Work order: Restate exactly the lines that run from the start of the records below to the line containing "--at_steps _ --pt", counting both ends, and nothing else; pictures stay out.

########################################

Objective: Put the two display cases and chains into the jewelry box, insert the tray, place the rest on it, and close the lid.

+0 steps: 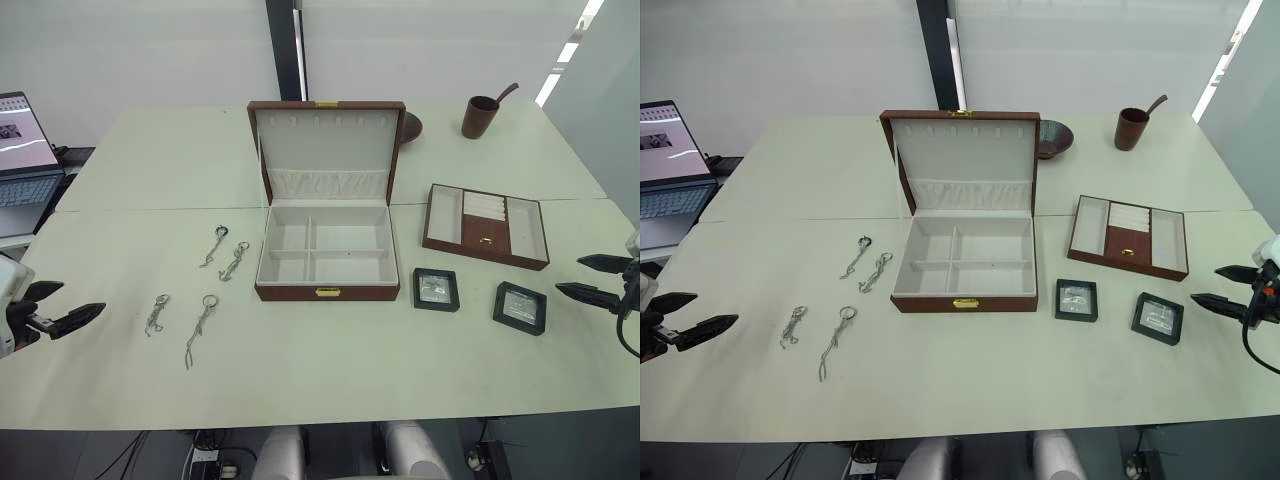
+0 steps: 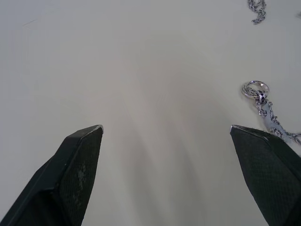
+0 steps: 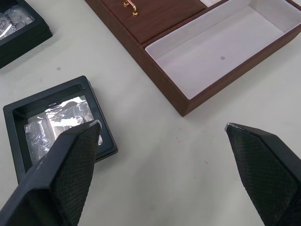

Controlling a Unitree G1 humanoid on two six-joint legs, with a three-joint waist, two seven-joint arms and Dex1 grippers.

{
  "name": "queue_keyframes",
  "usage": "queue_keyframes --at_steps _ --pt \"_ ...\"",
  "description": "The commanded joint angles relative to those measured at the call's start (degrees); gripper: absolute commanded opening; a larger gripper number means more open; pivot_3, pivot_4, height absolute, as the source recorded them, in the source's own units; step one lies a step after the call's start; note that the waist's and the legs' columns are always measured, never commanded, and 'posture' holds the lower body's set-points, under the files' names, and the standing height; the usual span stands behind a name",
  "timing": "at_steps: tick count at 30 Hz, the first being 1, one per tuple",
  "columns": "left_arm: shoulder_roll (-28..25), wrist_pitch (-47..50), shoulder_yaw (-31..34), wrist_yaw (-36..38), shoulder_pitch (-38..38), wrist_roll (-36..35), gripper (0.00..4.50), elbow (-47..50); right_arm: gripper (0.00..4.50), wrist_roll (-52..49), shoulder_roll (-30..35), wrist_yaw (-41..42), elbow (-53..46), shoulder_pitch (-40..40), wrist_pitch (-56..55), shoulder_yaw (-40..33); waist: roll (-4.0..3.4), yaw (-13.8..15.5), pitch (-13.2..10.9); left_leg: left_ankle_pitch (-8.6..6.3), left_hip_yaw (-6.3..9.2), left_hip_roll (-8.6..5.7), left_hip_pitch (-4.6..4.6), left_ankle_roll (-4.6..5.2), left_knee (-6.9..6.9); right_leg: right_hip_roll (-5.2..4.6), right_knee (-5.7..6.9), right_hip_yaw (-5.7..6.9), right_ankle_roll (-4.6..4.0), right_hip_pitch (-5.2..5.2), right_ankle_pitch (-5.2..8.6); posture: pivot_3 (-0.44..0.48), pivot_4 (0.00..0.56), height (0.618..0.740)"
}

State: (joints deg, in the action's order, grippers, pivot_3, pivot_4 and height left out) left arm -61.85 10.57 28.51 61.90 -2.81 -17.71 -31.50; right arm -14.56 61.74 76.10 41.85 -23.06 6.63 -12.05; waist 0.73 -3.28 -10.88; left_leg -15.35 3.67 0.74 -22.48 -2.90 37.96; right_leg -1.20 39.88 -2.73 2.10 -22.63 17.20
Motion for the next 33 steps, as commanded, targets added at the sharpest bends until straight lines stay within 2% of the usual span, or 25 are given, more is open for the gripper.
queue_keyframes --at_steps 1,7,10,14,19,24,31,33 --pt "-0.7 -1.1 0.1 0.5 -0.6 0.0 4.47 -0.6 4.5 -0.6 1.7 0.5 -1.1 -0.7 -0.1 -1.6 0.0 0.0 0.0 0.0 0.0 0.0 0.0 0.0 0.0 0.0 0.0 0.0 0.0 0.0 0.0 0.0 0.15 0.74" --pt "0.6 -0.9 1.3 1.0 1.0 -1.2 4.47 1.2 4.5 -3.7 1.1 2.1 -6.1 -0.2 2.7 -3.0 0.0 0.0 0.0 0.0 0.0 0.0 0.0 0.0 0.0 0.0 0.0 0.0 0.0 0.0 0.0 0.0 0.15 0.74" --pt "2.8 0.6 3.6 0.1 3.3 -3.6 4.47 5.7 4.5 -8.6 -0.4 2.6 -16.8 1.0 8.7 -4.0 -0.03 -0.1 0.0 0.0 -0.02 0.06 0.01 0.0 0.0 -0.01 0.02 -0.05 0.0 -0.01 0.0 0.0 0.15 0.74" --pt "8.7 5.3 7.7 -3.0 9.0 -8.5 4.47 18.4 4.5 -17.9 -3.5 0.7 -37.4 2.2 18.9 -4.1 -0.02 -0.2 0.0 -0.01 0.07 0.49 0.02 -0.01 0.01 -0.01 0.05 -0.04 0.0 0.0 0.0 0.0 0.15 0.74" --pt "15.9 6.9 9.1 -7.7 14.5 -11.2 4.47 30.2 4.5 -25.2 -7.1 -2.0 -53.5 1.9 25.7 -1.6 0.01 0.6 0.0 -0.01 0.12 0.55 -0.02 -0.02 0.04 0.02 -0.07 0.11 0.0 0.1 0.0 0.0 0.15 0.74" --pt "23.2 7.6 6.2 -12.5 18.4 -11.8 4.47 41.1 4.5 -28.2 -9.2 -3.1 -60.2 0.1 28.1 1.6 0.06 1.5 0.0 -0.01 0.15 0.51 0.07 -0.03 0.06 0.02 -0.26 0.16 0.01 0.31 -0.01 0.0 0.15 0.74" --pt "32.0 6.0 1.2 -19.5 21.6 -9.8 4.47 50.1 4.5 -26.6 -10.4 -2.0 -60.5 -0.6 25.9 5.4 0.1 1.7 0.1 -0.01 0.21 0.48 0.06 -0.02 0.04 0.03 -0.42 0.22 0.02 0.39 -0.03 0.0 0.15 0.74" --pt "33.5 5.8 1.5 -22.5 20.6 -9.5 4.47 51.0 4.5 -26.3 -10.7 -1.7 -61.1 -0.6 25.3 6.2 0.11 1.7 0.1 -0.01 0.19 0.48 0.07 -0.02 0.04 0.03 -0.44 0.21 0.02 0.39 -0.03 0.0 0.15 0.74"
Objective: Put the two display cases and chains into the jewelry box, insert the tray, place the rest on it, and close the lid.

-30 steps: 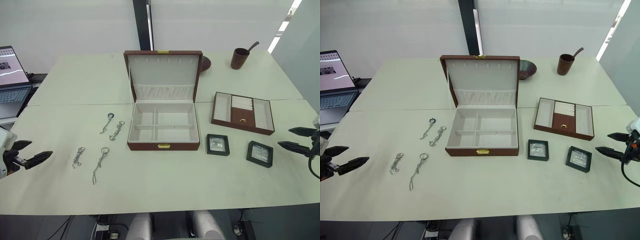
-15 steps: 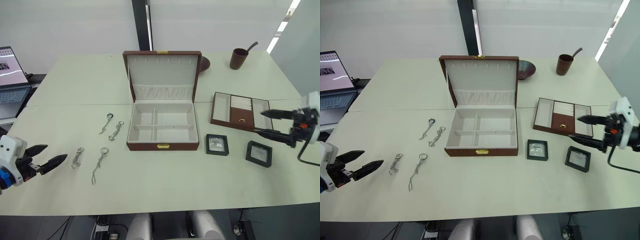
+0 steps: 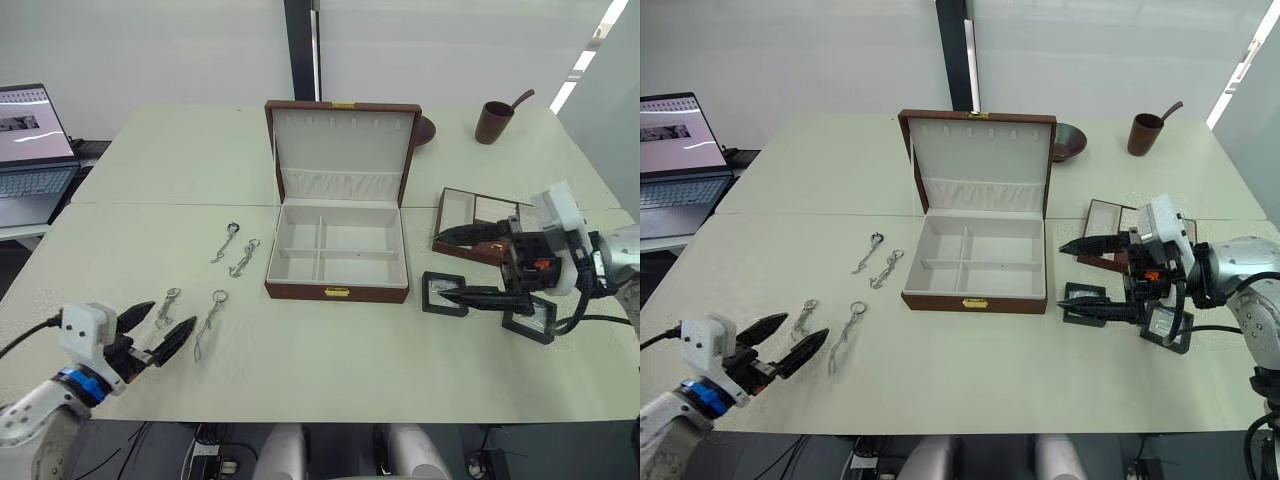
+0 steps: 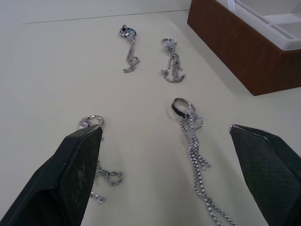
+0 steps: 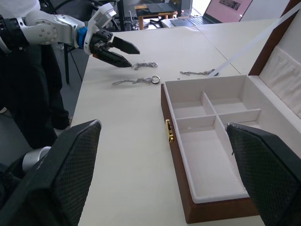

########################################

Result below:
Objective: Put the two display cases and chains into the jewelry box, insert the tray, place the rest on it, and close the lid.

+0 steps: 
+0 steps: 
+0 steps: 

Controlling a Unitree G1 humanoid on two six-joint legs, with a three-joint waist, two seven-joint arms and Dex1 grippers.

{
  "name": "queue_keyframes",
  "usage": "queue_keyframes --at_steps _ --pt \"_ ...\"",

Nothing further is needed for this exercise.